On Lifecycle funds...

I am ambivalent on lifecycle funds. I like the idea that many 401k plans automatically opt-in new employees and put them in a lifecycle fund that changes asset allocation over time. Asset allocation is the single most important decision required of  new investors, and it can be the hurdle that they fail to get over. What percent of my assets do I put in stocks and what percent in bonds? Lifecycle funds solve this problem.

Research and actual participation evidence shows the opting-in feature significantly increases participation in retirement accounts--which is important. I guess it also proves that many people are too lazy to check a couple of boxes and sign the bottom line, but that's a whole new subject area.

Also, I see the value of lifecycle funds as an investment vehicle for those who just don't want to be bothered thinking about investments. Those caught in the headlights can just buy the lifecycle fund and stick with it. It is a lot better than wringing your hands and procrastinating on the savings program. With lifecycle funds. there is absolutely no excuse for not starting a retirement savings program.

The lifecycle funds are intended, of course, as an investment for all assets. Many people don't understand this and pick them as an investment choice among several other fund--which doesn't make sense.

The main drawback of lifecycle funds is that they are a one-size-fits-all solution. Unfortunately, investors come in different sizes. In other words, for example, all 65-year-olds aren't the same. Some have concerns about running out of money and need to be a bit more conservative. Some are flexible and are willing to take on additional risk to achieve their financial goals. Others have sufficient assets and running out of money is not a concern. Their primary goal is leaving assets for heirs and for charities. They have the capacity to take on more risk in search of higher expected returns.

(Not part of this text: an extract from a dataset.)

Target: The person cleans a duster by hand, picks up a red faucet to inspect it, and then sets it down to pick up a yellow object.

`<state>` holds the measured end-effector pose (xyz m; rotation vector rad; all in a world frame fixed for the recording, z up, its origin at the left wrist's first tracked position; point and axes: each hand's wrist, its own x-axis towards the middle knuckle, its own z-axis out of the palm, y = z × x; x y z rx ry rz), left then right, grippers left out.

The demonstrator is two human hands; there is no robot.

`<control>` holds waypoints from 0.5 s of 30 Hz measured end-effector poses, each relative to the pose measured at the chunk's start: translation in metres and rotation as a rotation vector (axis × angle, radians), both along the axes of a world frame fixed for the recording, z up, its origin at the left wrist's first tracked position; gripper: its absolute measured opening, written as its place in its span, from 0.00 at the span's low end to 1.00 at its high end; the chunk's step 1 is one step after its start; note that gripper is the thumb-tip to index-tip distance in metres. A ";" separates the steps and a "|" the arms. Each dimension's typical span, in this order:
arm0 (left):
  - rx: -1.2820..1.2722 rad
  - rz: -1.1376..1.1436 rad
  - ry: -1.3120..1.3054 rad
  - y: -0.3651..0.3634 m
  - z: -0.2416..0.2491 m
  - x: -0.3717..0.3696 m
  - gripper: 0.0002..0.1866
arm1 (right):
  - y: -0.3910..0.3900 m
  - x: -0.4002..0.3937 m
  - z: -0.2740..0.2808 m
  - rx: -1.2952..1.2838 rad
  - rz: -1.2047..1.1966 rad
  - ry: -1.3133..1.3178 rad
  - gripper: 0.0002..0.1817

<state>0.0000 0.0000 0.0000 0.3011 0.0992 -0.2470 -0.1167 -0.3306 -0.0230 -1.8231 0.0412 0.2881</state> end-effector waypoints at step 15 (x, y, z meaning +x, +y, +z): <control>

The bottom line is that, IMHO, lifecycle funds are a good starting point for thinking about asset allocation. If a person's goals are pretty much in line with the average investor and the volatility of the fund has been examined and is acceptable, then it is a good, easy way to go. If these conditions aren't met, then it makes sense to do a bit more research and learn how to tailor a program to align with specific needs and goals.

3 comments:

  1. "I like the idea that many 401k plans automatically opt-in new employees and put them in a lifecycle fund that changes asset allocation over time."

    Very nice of them to do this! I wish others did the same as well! Target funds are better than trying to pick funds with absolutely no experience in doing so. And most have no idea how to go about doing this.

    But as you say, as they familiarize themselves with investing, new investors can gradually branch out.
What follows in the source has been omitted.